We had to do something. Both DH and I were on our knees with deep fatigue, exacerbated by the fact dd just didn't nap during the day either. I was getting worried that she wasn't getting anywhere near the amount of sleep she needed, and I'd got to the point where I was making really basic mistakes and it frightened me.
I'm pretty shocked at how much the sleep training has changed our normal day. Dd now has two naps a day of more than an hour and sleeps 7pm to 6am with just a dream feed at 9.30pm and a wake up for water at around 2am.
I now have the ability to plan the day. It's given us a structure to work with. For example, I now know that if I wake with dd at 6am and still feel tired, I can have a nap in three hours time when she has hers (and I know she will be asleep in her cot where she is safe).
All we had to do was cope with her crying for about ten minutes the first time we did it, and then her crying when we put her down in her cot in our room for about four minutes now. It rips my heart in two to hear her cry, but the fact that she then just falls deeply asleep for an hour or more for naps and sleeps deeply for eleven hours at night with just one wake up has made me realise she must have been utterly knackered most of the time.
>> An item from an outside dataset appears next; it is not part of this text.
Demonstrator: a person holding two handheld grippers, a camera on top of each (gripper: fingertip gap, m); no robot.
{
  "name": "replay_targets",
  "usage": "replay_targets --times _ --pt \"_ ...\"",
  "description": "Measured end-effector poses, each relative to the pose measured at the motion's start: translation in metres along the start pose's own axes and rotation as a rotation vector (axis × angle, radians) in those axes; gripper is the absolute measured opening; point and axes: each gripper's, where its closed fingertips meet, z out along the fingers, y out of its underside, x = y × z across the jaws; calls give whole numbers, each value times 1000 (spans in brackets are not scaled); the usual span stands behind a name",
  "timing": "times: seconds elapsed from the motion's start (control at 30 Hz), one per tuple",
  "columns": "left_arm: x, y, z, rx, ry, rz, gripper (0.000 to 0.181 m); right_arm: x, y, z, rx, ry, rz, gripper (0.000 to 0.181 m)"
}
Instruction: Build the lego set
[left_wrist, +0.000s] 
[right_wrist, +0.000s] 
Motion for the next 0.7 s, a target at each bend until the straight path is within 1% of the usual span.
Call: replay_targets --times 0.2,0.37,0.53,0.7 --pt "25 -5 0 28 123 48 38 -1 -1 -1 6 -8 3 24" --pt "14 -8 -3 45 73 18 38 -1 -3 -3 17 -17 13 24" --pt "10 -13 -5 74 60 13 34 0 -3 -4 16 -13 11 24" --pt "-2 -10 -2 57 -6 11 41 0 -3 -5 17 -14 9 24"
I now suspect this over-tiredness was the reason she was delayed in developing a key skill.
It's made me realise what parenting is really. It's not #makingmemories or #feelingblessed; it's about making uncomfortable and often painful decisions for the medium and long term benefit of a little person who doesn't understand why you are doing something that they don't like.
And when it comes to babies crying, I just thought, well, we took her for her jabs at six weeks old where someone stuck three needles in her legs. Dd was inconsolable for over an hour afterwards. And we did that because it was in her best interests.
Sleep training is in her best interests now and only involves four minutes crying at this point.
What's the difference between the two? Really?